A Child Who Never Grew Up
This article is from the archive of The New York Sun before the launch of its new website in 2022. The Sun has neither altered nor updated such articles but will seek to correct any errors, mis-categorizations or other problems introduced during transfer.

To some, a doll may be an object of unconditional love. To others, they can be a little creepy; Freud connected this feeling to the notion that a doll might come to life. Dare Wright, contends Jean Nathan in her new biography (Henry Holt, 303 pages, $25), was a woman who wanted to be a doll.

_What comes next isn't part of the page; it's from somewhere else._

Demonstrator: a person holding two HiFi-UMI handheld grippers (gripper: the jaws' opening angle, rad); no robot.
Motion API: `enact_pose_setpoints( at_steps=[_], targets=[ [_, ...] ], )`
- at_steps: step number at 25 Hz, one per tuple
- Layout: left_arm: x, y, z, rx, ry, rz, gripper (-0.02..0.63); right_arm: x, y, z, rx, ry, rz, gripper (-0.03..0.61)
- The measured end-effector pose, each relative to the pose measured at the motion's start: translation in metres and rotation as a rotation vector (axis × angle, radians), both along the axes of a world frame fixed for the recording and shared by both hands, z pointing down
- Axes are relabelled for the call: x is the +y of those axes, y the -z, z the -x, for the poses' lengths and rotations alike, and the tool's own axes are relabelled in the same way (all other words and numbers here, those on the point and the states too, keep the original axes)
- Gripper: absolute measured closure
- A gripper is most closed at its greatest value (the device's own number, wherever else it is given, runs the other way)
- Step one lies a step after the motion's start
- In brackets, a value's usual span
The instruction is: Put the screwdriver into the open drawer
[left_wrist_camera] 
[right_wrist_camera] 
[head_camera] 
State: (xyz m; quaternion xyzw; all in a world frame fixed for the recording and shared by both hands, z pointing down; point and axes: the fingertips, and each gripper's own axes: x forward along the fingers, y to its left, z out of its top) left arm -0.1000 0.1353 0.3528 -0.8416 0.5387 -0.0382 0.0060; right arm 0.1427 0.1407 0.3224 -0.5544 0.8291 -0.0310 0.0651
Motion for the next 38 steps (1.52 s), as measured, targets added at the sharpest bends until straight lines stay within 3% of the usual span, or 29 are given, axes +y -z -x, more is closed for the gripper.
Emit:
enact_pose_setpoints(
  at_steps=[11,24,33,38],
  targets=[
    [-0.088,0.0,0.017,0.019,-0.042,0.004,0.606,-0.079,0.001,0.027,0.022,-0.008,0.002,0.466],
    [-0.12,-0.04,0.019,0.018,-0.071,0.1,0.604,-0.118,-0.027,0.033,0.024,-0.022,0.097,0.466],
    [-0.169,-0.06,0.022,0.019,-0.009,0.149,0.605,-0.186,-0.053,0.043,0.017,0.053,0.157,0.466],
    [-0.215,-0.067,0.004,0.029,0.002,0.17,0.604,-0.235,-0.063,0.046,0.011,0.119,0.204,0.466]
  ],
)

Wright’s children’s book “The Lonely Doll,” and its subsequent sequels, were extensively popular in their time and, after a hiatus during the politically correct 1990s, have recently begun to be reissued. They tell the story of Edith, a lonely doll befriended by Mr. Bear and his son, Little Bear. Wright, formerly a model and then a staff photographer at Good Housekeeping, posed and photographed her own childhood doll and some teddy bears to illustrate her books. These tales frequently featured a spanking scene followed by reconciliation and a promise that everyone would live together forever and ever.
Wright herself was lonely, and Ms. Nathan argues that her books were works of serious self-expression, for Wright never really grew up. She photographed herself regularly, often designing costumes and decorating corners of her apartment for just that purpose. She was virtually inseparable from her mother, Edie, and together they played with dolls, decorated their homes like little girls, and slept in the same bed. Edie liked to photograph Dare naked.
Why Wright should have become so curiously withdrawn is the essential question of the book. Wright was by all accounts an uncommon beauty. Her physiognomy, dominated by an upturned nose, and her queen-like aspect, matched the glamorous sensibilities of the 1940s and 1950s (though to my contemporary eye her affect seems somewhat aloof and snobbish). She suffered numerous suitors, most of whom were rich playboys. She was taken fishing in a Cessna. She was introduced to Greta Garbo.
Wright became engaged for a short while to a veteran of the Royal Canadian Air Force, who ended up dying in a training accident after the war. After that, she hardly ever kissed a man. She lived alone in her apartment, with her mother as a frequent guest, and would have died a virgin had she not descended into a tragic haze after her mother’s death: Desperate for friendship, she befriended several denizens of Central Park, and some took advantage of her.
Wright was completely dependent on her Edie. Edie, a portraitist of some renown, had left her husband and son early in life, and was left with only Dare to cling to. She pretended to support Dare’s affairs but instead undermined them. Together, mother and daughter became old maids, perfecting a practiced childishness. When Edie died, Dare “had lost the armature of her identity; without the scaffolding her mother provided, it was all collapsing,” according to Ms. Nathan. As a friend observed, “I realized they had lived a fairy tale and now it was over.”
But it seems less a fairy tale than nightmare. Ms. Nathan reads the Edith books – none of which feature a mother figure – as an expression of the loneliness of Dare under her mother’s dominion. Ms. Nathan makes the obvious and necessary reference to Ibsen’s “The Doll’s House”: “Dolls cannot choose; they can only be chosen; they cannot ‘do’; they can only be done by.” Perhaps this insight, taken with the spanking scenes, explains the observation that first intrigued Ms. Nathan in Wright’s life: “I knew I had once found this book deeply reassuring,” she writes early on. “Decades on, the book struck me as dark and a little troubling.”
Her subsequent investigation, however, does not indulge in scandalized reactions. “The Secret Life of the Lonely Doll” is a remarkably calm and faithful biography. Not once does Nathan turn away from her subject to register the shock and incredulity most readers will feel. Wright’s story is worth telling because her neuroses were acted out with unusual literalness, her problems were drawn with bold lines. A penetrating meditation on her problems and her creativity would be fascinating, but Ms. Nathan has chosen to write a different kind of book.
Freud argued that the uncanny feeling dolls arouse in adults is a dull reflection of their childhood hopes that the dolls might come to life. Wright felt none of that adult shame, and Ms. Nathan does not impose it. Taking a child (or a woman-child) seriously can be hard work. But Ms. Nathan dexterous writing sees around the corners of Dare Wright’s life to show that behind her perhaps perverse books was a childlike effort at life that was both futile and bold.